Restate the listing below word for word; no picture is to be carried over.

---- Data segment

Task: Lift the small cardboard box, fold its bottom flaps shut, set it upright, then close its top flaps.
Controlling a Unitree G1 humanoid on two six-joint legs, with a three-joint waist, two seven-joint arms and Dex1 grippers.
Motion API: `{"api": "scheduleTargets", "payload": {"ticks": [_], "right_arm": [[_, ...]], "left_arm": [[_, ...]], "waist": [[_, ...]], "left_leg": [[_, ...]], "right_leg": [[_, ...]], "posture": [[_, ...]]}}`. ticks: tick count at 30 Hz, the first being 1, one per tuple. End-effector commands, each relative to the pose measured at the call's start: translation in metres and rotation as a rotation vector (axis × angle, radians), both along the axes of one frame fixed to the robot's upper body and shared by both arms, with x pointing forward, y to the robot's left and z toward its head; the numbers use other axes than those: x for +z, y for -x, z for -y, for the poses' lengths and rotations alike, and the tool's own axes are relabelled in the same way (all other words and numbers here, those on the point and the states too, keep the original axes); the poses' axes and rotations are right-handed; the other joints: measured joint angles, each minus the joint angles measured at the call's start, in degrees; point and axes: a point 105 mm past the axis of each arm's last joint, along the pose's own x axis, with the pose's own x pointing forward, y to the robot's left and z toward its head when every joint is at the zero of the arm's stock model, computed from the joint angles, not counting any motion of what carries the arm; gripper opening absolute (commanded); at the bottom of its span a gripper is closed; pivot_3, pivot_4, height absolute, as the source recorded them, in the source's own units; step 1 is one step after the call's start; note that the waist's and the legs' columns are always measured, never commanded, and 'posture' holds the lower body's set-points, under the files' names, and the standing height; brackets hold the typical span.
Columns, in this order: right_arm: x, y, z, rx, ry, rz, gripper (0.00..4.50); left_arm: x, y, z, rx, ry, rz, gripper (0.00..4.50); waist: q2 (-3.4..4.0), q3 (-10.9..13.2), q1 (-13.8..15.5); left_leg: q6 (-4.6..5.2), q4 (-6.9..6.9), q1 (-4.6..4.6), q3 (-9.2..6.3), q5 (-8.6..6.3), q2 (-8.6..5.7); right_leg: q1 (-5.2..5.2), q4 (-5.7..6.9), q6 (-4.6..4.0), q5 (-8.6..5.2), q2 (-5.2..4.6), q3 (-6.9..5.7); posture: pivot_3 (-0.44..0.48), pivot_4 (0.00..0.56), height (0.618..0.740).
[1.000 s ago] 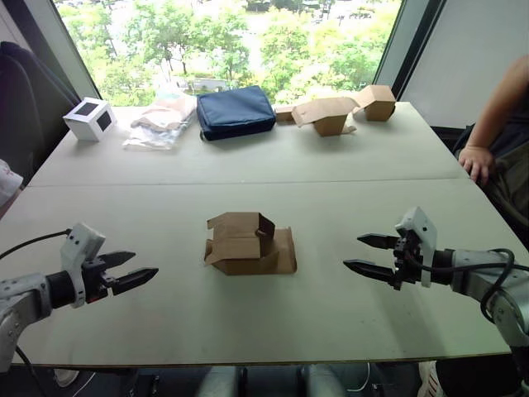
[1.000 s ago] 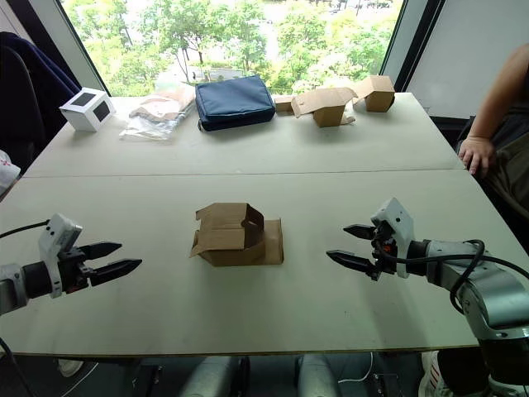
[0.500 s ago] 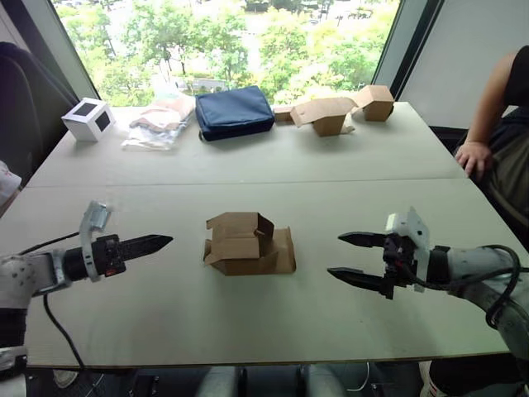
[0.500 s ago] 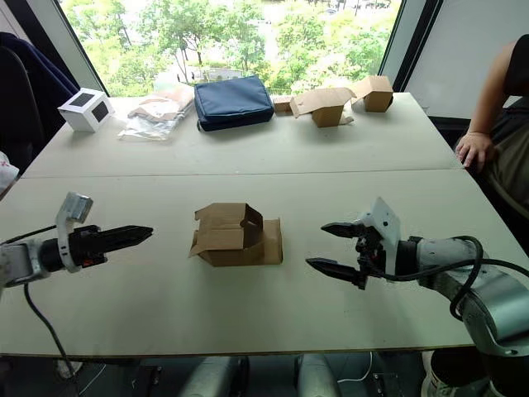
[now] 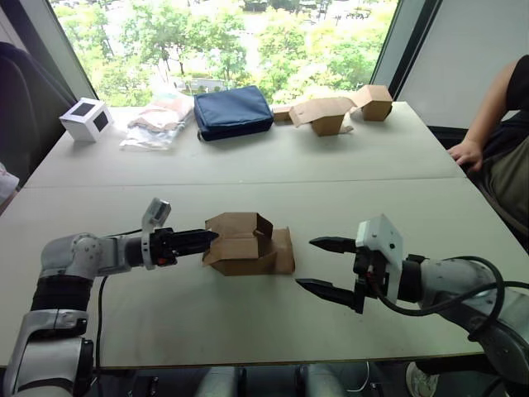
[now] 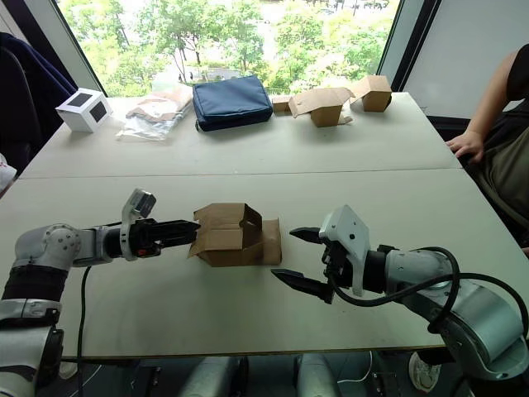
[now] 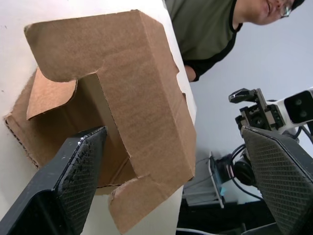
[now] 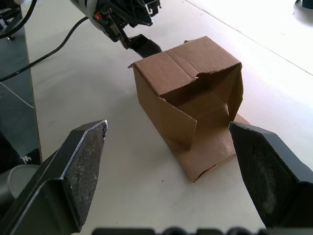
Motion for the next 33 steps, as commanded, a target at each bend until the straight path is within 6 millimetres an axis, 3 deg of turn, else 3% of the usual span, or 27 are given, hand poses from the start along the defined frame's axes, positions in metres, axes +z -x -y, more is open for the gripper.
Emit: {"api": "scheduleTargets", "payload": {"ticks": [1, 15, 16, 18, 22, 33], "right_arm": [[0.008, 0.004, -0.004, 0.009, -0.011, 0.044, 4.28], [0.005, -0.001, -0.003, -0.002, -0.003, 0.040, 4.28], [0.004, -0.001, -0.003, -0.003, -0.002, 0.039, 4.50], [0.003, -0.002, -0.003, -0.003, -0.002, 0.038, 4.50], [0.001, -0.002, -0.003, -0.002, -0.002, 0.036, 4.50], [-0.006, -0.001, -0.002, -0.001, 0.018, 0.033, 4.50]], "left_arm": [[0.008, -0.005, 0.004, -0.016, 0.023, 0.029, 4.50], [0.007, -0.017, 0.023, -0.035, 0.078, 0.031, 4.50], [0.007, -0.017, 0.023, -0.038, 0.082, 0.032, 4.12], [0.009, -0.017, 0.024, -0.044, 0.090, 0.035, 3.81], [0.012, -0.017, 0.026, -0.047, 0.104, 0.039, 2.14], [0.000, -0.021, 0.037, -0.066, 0.116, 0.027, 2.14]], "waist": [[0.00, 0.00, 0.02], [-0.01, 0.00, -0.01], [-0.01, 0.00, -0.02], [-0.01, 0.00, 0.00], [-0.01, 0.00, 0.03], [-0.01, 0.00, 0.02]], "left_leg": [[0.00, 0.00, 0.00, 0.00, 0.00, 0.00], [0.01, 0.06, -0.01, 0.00, 0.01, 0.00], [0.01, 0.06, -0.01, 0.00, 0.01, 0.00], [0.01, 0.06, -0.01, 0.00, 0.01, 0.00], [0.01, 0.07, -0.01, 0.00, 0.01, 0.00], [0.01, 0.09, 0.00, 0.00, 0.01, 0.00]], "right_leg": [[0.01, 0.00, 0.00, 0.00, 0.00, 0.00], [0.01, 0.03, 0.01, 0.00, 0.18, -0.02], [0.01, 0.03, 0.01, 0.00, 0.18, -0.02], [0.01, 0.03, 0.01, 0.00, 0.19, -0.02], [0.01, 0.03, 0.01, 0.00, 0.19, -0.02], [0.02, 0.05, 0.01, 0.01, 0.22, -0.03]], "posture": [[0.000, 0.150, 0.740], [0.000, 0.150, 0.740], [0.000, 0.150, 0.740], [0.000, 0.150, 0.740], [0.000, 0.150, 0.740], [0.000, 0.150, 0.740]]}}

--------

* _Solution to this task_:
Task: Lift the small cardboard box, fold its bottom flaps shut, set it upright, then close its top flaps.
Controlling a Unitree G1 humanoid on two six-joint legs, with a three-joint waist, two seven-joint arms and Dex1 grippers.
Motion API: `{"api": "scheduleTargets", "payload": {"ticks": [_], "right_arm": [[_, ...]], "left_arm": [[_, ...]], "waist": [[_, ...]], "left_leg": [[_, ...]], "right_leg": [[_, ...]], "posture": [[_, ...]]}}`. ticks: tick count at 30 Hz, the first being 1, one per tuple. End-effector commands, each relative to the pose measured at the call's start: translation in metres and rotation as a rotation vector (axis × angle, radians), both along the axes of one frame fixed to the robot's upper body and shared by both arms, with x pointing forward, y to the robot's left and z toward its head; the numbers use other axes than those: x for +z, y for -x, z for -y, for the poses' lengths and rotations alike, and the tool's own axes are relabelled in the same way (all other words and numbers here, those on the point and the states too, keep the original axes); the poses' axes and rotations are right-handed; the other joints: measured joint angles, each minus the joint angles measured at the call's start, in degrees; point and axes: a point 105 mm past the axis of each arm's last joint, along the pose's own x axis, with the pose's own x pointing forward, y to the robot's left and z toward its head when every joint is at the zero of the arm's stock model, computed from the joint angles, not counting any motion of what carries the arm; gripper opening absolute (commanded); at the bottom of its span a gripper is closed; pivot_3, pivot_4, height absolute, as the source recorded them, in the source's own units; step 1 is one step after the call's start; note that the waist's and the legs' columns are always measured, never commanded, and 'posture' holds the lower body's set-points, under the files' names, and the standing height; brackets hold the typical span.
Columns, in this order: right_arm: x, y, z, rx, ry, rz, gripper (0.00..4.50); left_arm: x, y, z, rx, ry, rz, gripper (0.00..4.50); waist: q2 (-3.4..4.0), q3 (-10.9..13.2), q1 (-13.8..15.5); left_leg: q6 (-4.6..5.2), q4 (-6.9..6.9), q1 (-4.6..4.6), q3 (-9.2..6.3), q5 (-8.6..6.3), q2 (-8.6..5.7); right_leg: q1 (-5.2..5.2), q4 (-5.7..6.9), q6 (-4.6..4.0), q5 (-8.6..5.2), q2 (-5.2..4.6), q3 (-6.9..5.7); posture: pivot_3 (-0.44..0.48), pivot_4 (0.00..0.56), height (0.618..0.740).
[1.000 s ago] 
[1.000 s ago] 
[0.500 s ago] 
[0.500 s ago] 
[now] 
[now] 
[now] 
[now] 
Motion for the next 33 steps, as commanded, a target at each bend until the straight path is within 6 millimetres an axis, 3 deg of turn, else 3% of the usual span, or 27 are given, hand poses from the start along the defined frame's axes, positions in metres, axes +z -x -y, more is open for the gripper.
Emit: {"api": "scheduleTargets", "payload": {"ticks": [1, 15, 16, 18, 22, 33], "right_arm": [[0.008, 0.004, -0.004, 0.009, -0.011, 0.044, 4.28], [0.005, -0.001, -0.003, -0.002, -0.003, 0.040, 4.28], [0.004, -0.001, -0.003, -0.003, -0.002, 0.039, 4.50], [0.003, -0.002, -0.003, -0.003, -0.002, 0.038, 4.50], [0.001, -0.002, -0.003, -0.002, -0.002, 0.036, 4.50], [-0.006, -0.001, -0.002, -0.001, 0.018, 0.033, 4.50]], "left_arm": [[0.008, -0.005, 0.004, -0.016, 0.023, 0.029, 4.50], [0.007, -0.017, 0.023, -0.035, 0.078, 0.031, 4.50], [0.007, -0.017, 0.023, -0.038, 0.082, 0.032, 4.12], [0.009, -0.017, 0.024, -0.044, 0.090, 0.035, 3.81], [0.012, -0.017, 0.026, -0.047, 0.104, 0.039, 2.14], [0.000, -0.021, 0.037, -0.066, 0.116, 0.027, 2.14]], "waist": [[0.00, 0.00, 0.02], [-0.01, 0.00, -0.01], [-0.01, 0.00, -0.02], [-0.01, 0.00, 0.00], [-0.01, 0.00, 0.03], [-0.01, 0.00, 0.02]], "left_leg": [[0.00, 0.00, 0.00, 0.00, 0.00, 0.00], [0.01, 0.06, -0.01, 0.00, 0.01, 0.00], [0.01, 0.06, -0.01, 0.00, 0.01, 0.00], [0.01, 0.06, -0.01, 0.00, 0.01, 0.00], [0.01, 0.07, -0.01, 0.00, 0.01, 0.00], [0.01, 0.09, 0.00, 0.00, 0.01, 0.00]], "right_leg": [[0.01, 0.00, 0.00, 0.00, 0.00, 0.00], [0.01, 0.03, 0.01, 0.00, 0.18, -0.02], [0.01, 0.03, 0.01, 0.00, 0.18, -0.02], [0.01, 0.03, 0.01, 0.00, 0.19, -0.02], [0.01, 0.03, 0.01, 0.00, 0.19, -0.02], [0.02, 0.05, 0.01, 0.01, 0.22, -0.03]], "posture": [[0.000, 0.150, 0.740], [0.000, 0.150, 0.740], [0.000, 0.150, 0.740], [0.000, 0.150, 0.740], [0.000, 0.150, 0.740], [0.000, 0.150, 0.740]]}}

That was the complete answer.